ChemAxon 60ee1f1328
07-01-2007 13:05:41
I need some advice please regarding the use of CD_HASH.
Firstly is it available in the Cartridge API (I don't think so) and is this ever likely to be available in the Cartridge API sometime soon?
Obviously, I might wish to use the CD_HASH as a filter for reducing data to join to in a target table, however it is not clear to me how much data would actually be filtered relative to say using a combination of CD_FORMULA and CD_MOLWEIGHT combined as pre duplicate check filter (which will of course include all stereoisomers for a given query) - Is CD_HASH number sufficiently accurate to eliminate stereoisomers in a pre-filter step join? Perhaps a certain level of recursion will give a certain probability of this?
Cheers,
Daniel.
ChemAxon aa7c50abf8
07-01-2007 20:44:08
Hi Daniel,
What is a "pre-filter step join"?
Thanks
Peter
ChemAxon 60ee1f1328
08-01-2007 14:47:46
A "pre-filter step join" is some meaningless jargon that I made up in a hurry, I will try and be clear about the questionsI pose in future but in this case I slipped!

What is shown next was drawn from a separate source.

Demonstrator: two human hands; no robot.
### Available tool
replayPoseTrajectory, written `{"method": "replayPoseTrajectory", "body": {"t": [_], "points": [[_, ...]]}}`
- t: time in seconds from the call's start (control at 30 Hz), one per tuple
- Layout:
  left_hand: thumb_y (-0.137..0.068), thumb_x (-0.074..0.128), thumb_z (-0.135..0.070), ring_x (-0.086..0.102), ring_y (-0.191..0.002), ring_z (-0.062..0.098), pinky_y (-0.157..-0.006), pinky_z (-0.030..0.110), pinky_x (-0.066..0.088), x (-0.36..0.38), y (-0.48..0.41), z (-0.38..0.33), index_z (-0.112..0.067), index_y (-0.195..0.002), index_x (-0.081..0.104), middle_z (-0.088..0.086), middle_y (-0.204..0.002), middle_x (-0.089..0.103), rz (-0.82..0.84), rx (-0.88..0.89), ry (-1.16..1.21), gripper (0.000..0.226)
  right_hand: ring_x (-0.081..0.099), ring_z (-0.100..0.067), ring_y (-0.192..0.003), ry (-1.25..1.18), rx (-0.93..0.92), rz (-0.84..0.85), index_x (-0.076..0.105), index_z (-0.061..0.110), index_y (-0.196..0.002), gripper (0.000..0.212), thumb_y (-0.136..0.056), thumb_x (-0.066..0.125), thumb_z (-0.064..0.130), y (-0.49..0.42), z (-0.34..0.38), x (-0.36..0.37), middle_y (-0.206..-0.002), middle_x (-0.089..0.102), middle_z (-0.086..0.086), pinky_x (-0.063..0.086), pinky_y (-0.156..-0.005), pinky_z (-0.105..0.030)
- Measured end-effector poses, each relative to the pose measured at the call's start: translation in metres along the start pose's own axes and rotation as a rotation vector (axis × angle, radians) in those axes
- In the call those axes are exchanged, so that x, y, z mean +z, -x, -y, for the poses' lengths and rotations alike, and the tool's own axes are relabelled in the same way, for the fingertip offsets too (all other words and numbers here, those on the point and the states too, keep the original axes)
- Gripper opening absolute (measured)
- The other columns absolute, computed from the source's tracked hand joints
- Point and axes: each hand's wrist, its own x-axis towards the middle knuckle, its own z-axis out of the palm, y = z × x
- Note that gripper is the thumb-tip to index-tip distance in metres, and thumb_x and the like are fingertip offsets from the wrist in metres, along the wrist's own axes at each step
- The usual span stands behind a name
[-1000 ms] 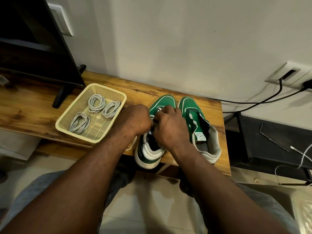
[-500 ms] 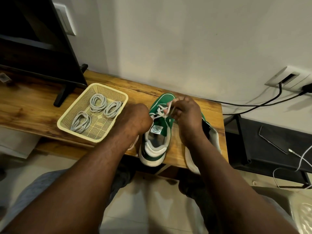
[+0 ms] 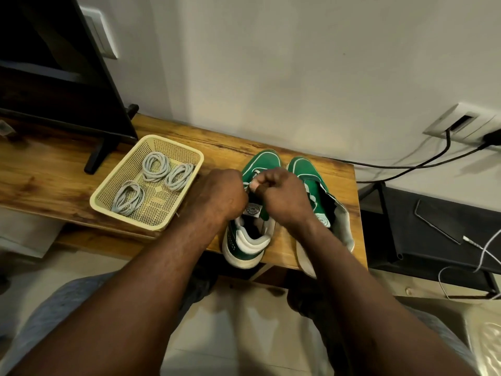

We now create a smaller target set (relative to single view set) to join against for duplicate filtering of a stage set that has been imported, salt stripped and re-standardized, we use molweight and formula to create this target set but this could very well include stereoisomeric forms and hence why we asked if stereoisomer information was contained in cd_hash - a bit much to ask in the end I think, so we can leave it here me thinks. This leaves us with a worst case scenario for a join as far as we can see as the Chembridge file of ~0.5 million vs ~1 million or so identified as being possible target molecules - we don't think this join will occur in a short time and so as a result we will are looking to manually parrallelise our build i.e. split the input into chunks...
i.e. have you seen examples of a query like this completing
when t4 ~ 1million and t3 ~ 0.5 million? Perhaps if I have infinite memory and time it may be OK? We are looking to expand our internal hardware and so more memory may be available but it would be nice to know if you consider this query to be unreasonable in your experience.
Code: |
SELECT DISTINCT t3.smiles,t3.cleansmiles,t3.supplier_no,t3.original_molweight,t3.keepone_molweight,t3.logp,t3.quantity,t3.purity,t3.price,t3.tpsa,t3.meltingpoint,t3.solubility
FROM QUERY t3, TARGET t4
WHERE t3.cleansmiles IS NOT NULL AND (jc_equals (t4.cd_smiles,t3.cleansmiles) = 1 OR jc_compare (t4.cd_smiles,t3.cleansmiles,'t:e exactChargeMatchingOption:e doubleBondStereo:A HCountMatching:E exactStereoMatching:y absoluteStereo:a stereoSearch:y') = 1);
|
Thanks for your help,
Daniel.
ChemAxon aa7c50abf8
09-01-2007 11:09:31
First step is to check the query plan to see how the search operators are used. Make sure that they are evaluated through domain index scans. If they are not evaluated so with your original statement, try to reformulate it e.g. by moving them out in subselects (one search operator per subselect). Domain index scan is their most efficient way of operation.
Next step is to execute a few sample "stand-alone" structure searches (such as you expect to be typical in the join) and measure their speed. You can then roughly calculate the time required for the join.
Cheers,
Peter